What is needed
All that is wanted is the exact text of the lines below from the one with "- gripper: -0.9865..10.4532" through the one with "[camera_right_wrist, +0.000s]", inclusive, minus any pictures.

Provided data Block Start

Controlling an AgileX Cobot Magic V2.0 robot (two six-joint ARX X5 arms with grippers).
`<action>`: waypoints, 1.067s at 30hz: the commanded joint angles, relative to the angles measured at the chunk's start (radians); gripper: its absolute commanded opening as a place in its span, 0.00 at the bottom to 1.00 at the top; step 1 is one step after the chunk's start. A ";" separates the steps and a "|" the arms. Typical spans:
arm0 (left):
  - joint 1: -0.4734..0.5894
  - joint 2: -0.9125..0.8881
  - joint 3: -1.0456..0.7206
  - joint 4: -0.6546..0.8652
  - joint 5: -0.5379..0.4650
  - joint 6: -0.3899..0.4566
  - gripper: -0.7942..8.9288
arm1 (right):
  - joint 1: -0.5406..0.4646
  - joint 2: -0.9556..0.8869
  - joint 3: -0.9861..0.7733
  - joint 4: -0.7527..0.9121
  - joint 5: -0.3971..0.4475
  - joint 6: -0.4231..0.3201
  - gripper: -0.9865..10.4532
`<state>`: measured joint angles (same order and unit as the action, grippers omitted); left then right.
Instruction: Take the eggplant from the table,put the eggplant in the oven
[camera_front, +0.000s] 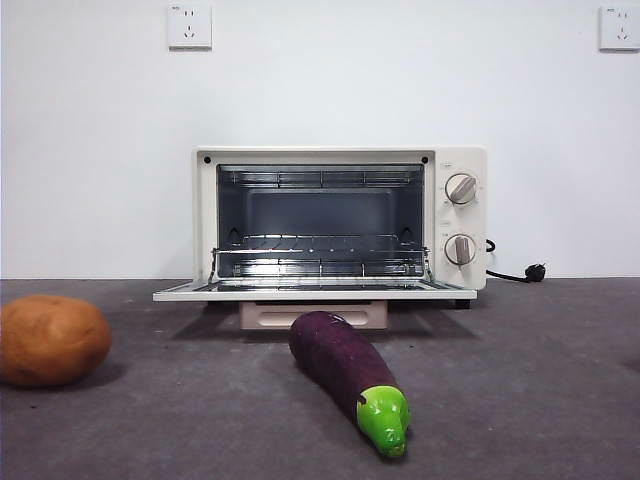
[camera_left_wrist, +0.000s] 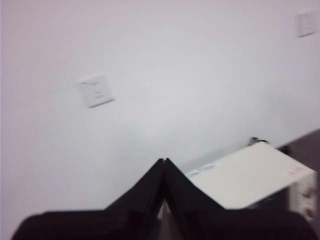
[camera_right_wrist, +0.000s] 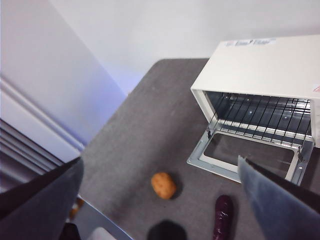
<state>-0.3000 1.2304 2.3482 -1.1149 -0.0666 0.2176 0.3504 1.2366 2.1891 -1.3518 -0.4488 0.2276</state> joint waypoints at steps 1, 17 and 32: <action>0.002 -0.024 -0.002 0.000 -0.032 0.019 0.08 | 0.049 0.029 -0.002 -0.022 0.058 -0.023 0.63; -0.006 -0.097 -0.004 -0.047 -0.043 0.020 0.08 | 0.326 0.229 -0.274 -0.022 0.325 -0.066 0.63; -0.084 -0.095 -0.004 -0.084 -0.042 0.022 0.08 | 0.472 0.354 -0.849 0.422 0.353 0.098 0.63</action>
<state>-0.3779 1.1385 2.3478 -1.1984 -0.1062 0.2279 0.8188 1.5810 1.3598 -0.9443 -0.1009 0.2874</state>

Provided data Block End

Answer to this problem
  - gripper: -0.9865..10.4532
`<state>`: measured joint angles (same order and unit as the action, grippers omitted); left then right.
Instruction: Take the eggplant from the table,put the eggplant in the oven
[camera_front, +0.000s] 
[camera_left_wrist, +0.000s] 
[camera_right_wrist, +0.000s] 

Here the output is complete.